Behold the ravages of “material poverty”!
In his new dissemination, Frank the Hippie Pope declares that “we know” the following statement is true:
In some countries, de facto unions are very numerous, not only because of a rejection of values concerning the family and matrimony, but primarily because celebrating a marriage is considered too expensive in the social circumstances. As a result, material poverty drives people into de facto unions.
Note: “primarily.”
As Allan Bloom once said in another context, its ridiculousness quenches indignation.
Racism and Liberal Democracy
On NRO today, Ian Tuttle examines how and why Donald Trump has attracted the support of so many white racists. One thing that stands out to me as important in this article is that contemporary white racism is no longer – as I think it really was, say, twenty years ago – merely an incohate collection of instincts and attitudes. It has learned to think and speak in a new pseudo-intellectual vocabulary – one that is markedly different from the old pseudo-intellectual vocabulary that gave mental structure to white racism sixty years ago.

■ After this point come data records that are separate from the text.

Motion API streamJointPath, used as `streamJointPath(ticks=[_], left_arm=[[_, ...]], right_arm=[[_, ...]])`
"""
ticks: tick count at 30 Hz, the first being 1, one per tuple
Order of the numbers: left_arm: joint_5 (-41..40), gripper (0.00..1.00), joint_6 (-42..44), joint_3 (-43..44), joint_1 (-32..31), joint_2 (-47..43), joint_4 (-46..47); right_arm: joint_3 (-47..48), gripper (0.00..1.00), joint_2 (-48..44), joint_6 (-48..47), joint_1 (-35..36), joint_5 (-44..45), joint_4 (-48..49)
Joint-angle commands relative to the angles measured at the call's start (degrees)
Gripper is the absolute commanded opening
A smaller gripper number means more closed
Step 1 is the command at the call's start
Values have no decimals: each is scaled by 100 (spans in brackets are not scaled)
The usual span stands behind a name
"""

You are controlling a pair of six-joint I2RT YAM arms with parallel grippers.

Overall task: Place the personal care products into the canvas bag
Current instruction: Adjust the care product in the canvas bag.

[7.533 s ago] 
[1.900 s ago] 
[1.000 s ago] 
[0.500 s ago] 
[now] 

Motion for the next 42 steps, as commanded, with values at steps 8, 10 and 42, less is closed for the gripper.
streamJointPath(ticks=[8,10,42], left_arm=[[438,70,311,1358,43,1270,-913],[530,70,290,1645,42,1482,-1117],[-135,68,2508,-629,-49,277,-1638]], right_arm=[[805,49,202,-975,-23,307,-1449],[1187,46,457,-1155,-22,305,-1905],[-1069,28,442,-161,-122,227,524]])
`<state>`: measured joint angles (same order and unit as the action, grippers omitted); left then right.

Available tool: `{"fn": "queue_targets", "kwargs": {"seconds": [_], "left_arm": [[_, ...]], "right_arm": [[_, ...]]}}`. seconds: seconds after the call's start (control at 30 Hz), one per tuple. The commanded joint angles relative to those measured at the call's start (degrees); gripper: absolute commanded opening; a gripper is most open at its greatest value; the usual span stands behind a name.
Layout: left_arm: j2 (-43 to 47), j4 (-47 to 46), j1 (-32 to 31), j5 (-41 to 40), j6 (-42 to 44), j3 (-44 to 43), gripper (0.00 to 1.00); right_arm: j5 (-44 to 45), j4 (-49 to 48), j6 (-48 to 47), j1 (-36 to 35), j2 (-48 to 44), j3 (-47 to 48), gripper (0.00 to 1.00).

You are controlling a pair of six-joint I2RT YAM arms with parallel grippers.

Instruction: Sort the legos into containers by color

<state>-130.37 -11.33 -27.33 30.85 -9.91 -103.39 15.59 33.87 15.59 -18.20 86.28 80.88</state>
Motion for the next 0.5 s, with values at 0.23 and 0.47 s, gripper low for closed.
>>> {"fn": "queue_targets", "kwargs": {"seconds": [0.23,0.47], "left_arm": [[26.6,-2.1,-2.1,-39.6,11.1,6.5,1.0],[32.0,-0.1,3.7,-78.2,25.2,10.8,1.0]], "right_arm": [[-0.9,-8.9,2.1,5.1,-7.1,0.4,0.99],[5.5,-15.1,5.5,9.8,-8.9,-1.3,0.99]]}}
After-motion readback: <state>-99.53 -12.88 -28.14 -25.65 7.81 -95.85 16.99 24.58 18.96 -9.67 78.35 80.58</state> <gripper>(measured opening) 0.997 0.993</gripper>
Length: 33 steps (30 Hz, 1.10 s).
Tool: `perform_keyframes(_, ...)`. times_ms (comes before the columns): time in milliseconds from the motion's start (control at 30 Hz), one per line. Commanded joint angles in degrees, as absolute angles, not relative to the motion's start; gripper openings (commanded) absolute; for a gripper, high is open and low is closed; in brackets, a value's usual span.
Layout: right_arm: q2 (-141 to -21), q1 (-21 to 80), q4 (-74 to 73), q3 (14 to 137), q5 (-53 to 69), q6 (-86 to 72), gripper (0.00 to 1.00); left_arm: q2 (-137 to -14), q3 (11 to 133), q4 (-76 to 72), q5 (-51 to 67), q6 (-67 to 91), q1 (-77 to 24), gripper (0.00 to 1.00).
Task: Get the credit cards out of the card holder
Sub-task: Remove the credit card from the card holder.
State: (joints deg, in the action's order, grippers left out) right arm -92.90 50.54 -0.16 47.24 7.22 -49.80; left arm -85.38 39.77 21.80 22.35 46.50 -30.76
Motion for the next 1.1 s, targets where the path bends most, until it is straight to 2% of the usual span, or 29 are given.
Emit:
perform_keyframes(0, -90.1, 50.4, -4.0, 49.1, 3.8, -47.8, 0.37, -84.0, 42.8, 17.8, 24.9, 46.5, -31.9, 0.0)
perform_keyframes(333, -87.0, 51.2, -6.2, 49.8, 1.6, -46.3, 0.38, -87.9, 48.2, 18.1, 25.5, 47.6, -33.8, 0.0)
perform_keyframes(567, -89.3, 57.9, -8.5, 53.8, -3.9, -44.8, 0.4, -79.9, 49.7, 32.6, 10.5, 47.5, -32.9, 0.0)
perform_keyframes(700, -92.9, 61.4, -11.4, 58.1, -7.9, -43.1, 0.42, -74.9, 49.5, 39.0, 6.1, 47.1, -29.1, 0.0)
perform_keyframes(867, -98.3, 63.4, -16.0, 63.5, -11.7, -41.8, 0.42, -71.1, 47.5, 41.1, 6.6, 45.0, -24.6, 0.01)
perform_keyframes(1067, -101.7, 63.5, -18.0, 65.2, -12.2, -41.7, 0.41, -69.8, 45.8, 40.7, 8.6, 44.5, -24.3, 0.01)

Gone is the claim of purely biological difference, which was the very lifeblood of white racism from the American founding to the Civil Rights era. Today the claim is not to a superior nature but to a superior second nature – a superior culture that is, allegedly, so deeply ingrained that it actually changes biology, creating racial differences where none existed prior to human action. The superiority of culture over nature established by advanced or “post” modernity now extends even to racism, formerly the most atavistic pro-natural form of thought.

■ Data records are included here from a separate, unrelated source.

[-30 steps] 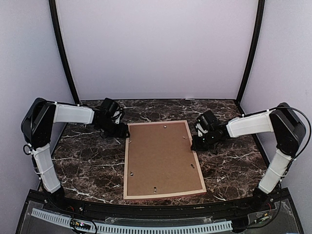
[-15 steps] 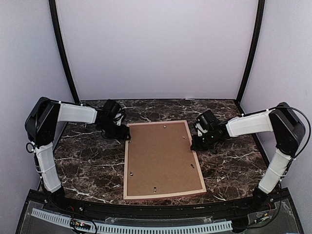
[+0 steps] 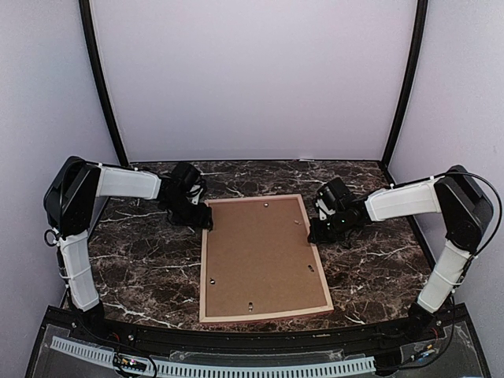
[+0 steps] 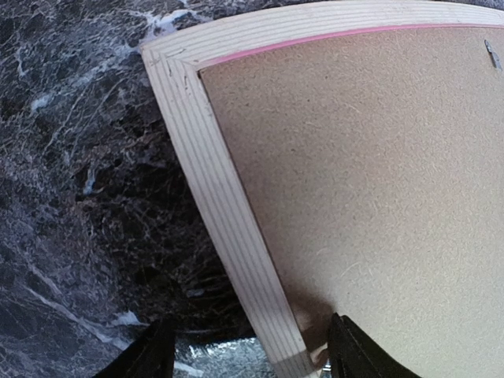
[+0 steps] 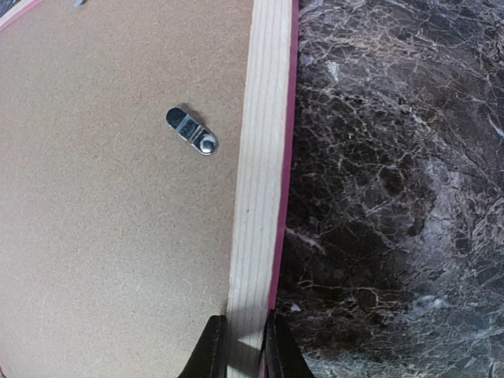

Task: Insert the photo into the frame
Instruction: Press the fastener onto the backboard.

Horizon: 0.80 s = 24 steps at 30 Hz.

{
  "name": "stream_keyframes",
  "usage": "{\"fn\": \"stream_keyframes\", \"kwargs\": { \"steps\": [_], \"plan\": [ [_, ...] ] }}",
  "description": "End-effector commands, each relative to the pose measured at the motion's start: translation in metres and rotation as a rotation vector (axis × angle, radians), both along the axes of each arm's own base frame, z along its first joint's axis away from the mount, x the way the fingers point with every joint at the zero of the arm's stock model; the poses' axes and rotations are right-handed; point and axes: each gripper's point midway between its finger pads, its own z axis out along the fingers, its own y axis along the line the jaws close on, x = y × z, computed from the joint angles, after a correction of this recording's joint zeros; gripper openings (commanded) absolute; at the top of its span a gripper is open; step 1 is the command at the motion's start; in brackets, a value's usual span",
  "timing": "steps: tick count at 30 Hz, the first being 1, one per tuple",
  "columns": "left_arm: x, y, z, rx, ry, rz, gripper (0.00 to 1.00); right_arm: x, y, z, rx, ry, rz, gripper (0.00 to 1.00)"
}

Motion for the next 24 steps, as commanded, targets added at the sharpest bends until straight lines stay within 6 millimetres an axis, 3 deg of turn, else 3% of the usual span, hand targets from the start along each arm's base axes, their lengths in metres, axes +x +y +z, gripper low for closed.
{"fn": "stream_keyframes", "kwargs": {
  "steps": [1,24],
  "plan": [
    [-0.029,0.005,-0.005,0.040,0.094,-0.002,0.69,-0.018,-0.001,-0.019,-0.007,0.074,0.043,0.01],
    [-0.053,0.015,0.002,0.056,0.150,0.009,0.69,-0.021,0.000,-0.016,0.018,0.070,0.036,0.01]
  ]
}}
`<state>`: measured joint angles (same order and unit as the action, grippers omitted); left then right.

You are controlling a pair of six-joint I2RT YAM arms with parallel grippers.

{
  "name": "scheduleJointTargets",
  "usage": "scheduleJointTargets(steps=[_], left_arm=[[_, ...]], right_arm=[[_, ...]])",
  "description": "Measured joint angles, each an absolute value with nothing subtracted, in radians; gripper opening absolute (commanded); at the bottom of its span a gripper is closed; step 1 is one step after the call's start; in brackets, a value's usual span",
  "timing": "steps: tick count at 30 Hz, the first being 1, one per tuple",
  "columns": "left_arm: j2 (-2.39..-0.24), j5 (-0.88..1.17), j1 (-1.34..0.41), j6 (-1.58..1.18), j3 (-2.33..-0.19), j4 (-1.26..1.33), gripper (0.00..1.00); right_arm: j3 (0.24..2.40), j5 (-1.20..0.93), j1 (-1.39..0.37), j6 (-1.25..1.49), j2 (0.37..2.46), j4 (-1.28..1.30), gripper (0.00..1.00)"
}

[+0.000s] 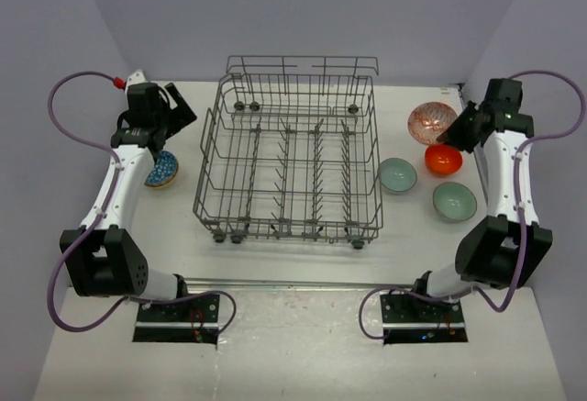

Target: Unload the bowls from the dish rack

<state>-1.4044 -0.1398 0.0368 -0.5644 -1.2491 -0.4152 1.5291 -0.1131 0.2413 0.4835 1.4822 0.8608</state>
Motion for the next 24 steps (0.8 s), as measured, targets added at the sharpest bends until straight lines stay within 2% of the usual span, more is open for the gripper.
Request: scheduleJointTargets(steps=[7, 14, 24], left_arm=[[-1.438, -0.138, 0.036, -0.561, -1.279, -0.414, 1.00], [-1.440, -0.127, 0.036, -0.561, -1.282, -0.406, 1.00], [-1.487, -0.105, 0.036, -0.561, -1.325, -0.393, 1.00]], right_arm=[[1.507, -0.300, 0.353, 0.532, 1.614, 0.838, 0.00], [1.737, -0.435, 0.316, 0.531, 1.880, 0.811, 0.00], [2.140, -0.352, 0.223, 0.491, 2.239, 0.920, 0.00]])
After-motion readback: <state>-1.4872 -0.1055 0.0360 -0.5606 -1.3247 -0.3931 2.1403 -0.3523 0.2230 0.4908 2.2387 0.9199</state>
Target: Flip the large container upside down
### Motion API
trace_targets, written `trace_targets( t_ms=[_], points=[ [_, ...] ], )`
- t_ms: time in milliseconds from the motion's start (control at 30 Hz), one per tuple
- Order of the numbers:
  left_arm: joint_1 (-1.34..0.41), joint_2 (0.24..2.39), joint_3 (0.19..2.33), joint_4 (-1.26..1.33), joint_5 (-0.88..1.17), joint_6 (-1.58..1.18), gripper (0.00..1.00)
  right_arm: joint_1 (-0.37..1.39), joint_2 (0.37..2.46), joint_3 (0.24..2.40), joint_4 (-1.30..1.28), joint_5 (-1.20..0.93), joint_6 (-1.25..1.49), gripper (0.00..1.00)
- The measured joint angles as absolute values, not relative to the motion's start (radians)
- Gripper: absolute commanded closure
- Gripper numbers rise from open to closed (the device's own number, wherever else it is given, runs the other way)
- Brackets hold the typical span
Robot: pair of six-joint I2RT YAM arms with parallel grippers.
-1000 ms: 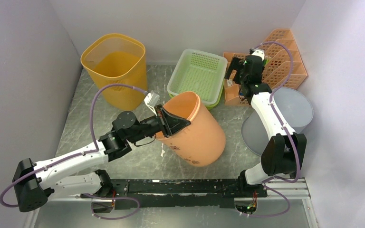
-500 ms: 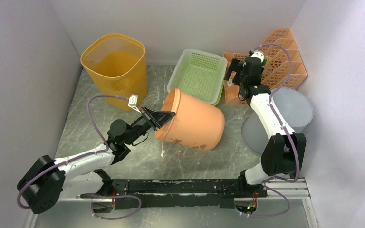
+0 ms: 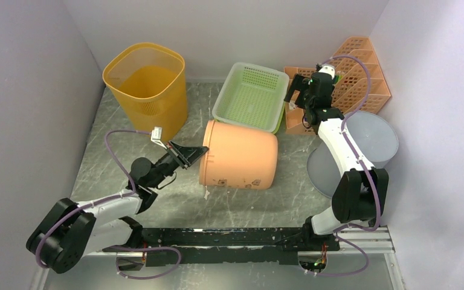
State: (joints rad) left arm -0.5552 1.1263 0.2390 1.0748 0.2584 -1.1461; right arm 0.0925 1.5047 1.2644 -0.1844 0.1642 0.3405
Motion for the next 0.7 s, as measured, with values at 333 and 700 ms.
trace_targets(
  t_ms=[333, 700],
  points=[
    [-0.461, 1.25, 0.112, 1.374, 0.348, -1.191, 0.93, 0.093, 1.506, 1.247, -0.181, 0.163, 0.341, 0.0],
    [-0.388, 1.301, 0.105, 1.447, 0.432, -1.193, 0.6, 0.093, 1.51, 1.216, -0.168, 0.163, 0.341, 0.0]
  ],
)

Our liberation from ancient superstitions into a real knowledge of nature has led, among other things (many of them good), to a deep dissatisfaction with the limits of nature. Locke, perhaps the key leader of the liberation from superstition, emphasized the need to accept those limits. But we have not. “Culture,” which (when divorced from God) seems infinitely malleable and responsive to our desires, was proposed as as a substitute source of ultimate meaning – leading us straight back into the loving arms of superstition.
Allan Bloom once joked that his critics, who embodied so unambiguously the rejection of reason that he had diagnosed in Closing of the American Mind, could have been sent by central casting for a Hollywood adaptation of the book. So could the pseudo-intellectuals of the “Alt Right.” It is becoming increasingly clear that Bloom was not in the least hyperbolic when he warned that America was playing with the same matches Germany had been playing with in the 1920s.

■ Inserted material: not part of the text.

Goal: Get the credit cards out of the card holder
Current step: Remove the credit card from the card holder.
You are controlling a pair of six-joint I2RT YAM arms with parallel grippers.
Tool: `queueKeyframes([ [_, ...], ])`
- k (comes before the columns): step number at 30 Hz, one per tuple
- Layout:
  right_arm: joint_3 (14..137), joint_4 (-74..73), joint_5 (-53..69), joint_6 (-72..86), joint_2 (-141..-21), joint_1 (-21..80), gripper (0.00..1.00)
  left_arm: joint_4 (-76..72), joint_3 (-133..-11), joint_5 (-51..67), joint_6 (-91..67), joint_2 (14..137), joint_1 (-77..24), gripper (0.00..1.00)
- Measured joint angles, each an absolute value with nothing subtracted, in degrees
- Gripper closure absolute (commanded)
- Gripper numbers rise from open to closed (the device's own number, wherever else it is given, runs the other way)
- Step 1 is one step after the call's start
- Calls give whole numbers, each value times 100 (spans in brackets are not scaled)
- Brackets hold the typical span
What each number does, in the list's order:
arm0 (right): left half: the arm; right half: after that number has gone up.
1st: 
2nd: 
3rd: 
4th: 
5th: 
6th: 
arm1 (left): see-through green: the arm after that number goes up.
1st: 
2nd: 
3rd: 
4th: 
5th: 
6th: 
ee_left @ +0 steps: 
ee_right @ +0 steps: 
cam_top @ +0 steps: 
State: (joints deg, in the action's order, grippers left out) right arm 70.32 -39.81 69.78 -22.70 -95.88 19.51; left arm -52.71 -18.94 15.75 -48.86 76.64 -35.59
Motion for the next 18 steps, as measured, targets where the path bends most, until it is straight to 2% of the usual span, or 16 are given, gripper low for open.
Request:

The conclusion of Tuttle’s article struck me particularly as one Bloom – or Martin Luther King – would appreciate:
They also seem to think that liberal democracy itself was an abstraction tyrannically imposed on an unwilling populace. It wasn’t. It was a slowly and painfully forged response to centuries of challenges. The Western, liberal-democratic order is wracked with problems, of course; but it always has been. The question is, Has it been more fruitful, more liberating, more constructive in promoting the common good than have the various orders that came before it? And if so, is there a compelling reason for throwing it over in favor of the ancient belief that some men are, indeed, born with saddles on their backs, and a favored few born booted and spurred, entitled to ride them?
This is the question the Alt-Right poses. As it happens, it’s an old question, and one to which our forebears gave powerful answers. But every generation has to relearn them. The larger the Alt-Right grows, the clearer it is that ours hasn’t.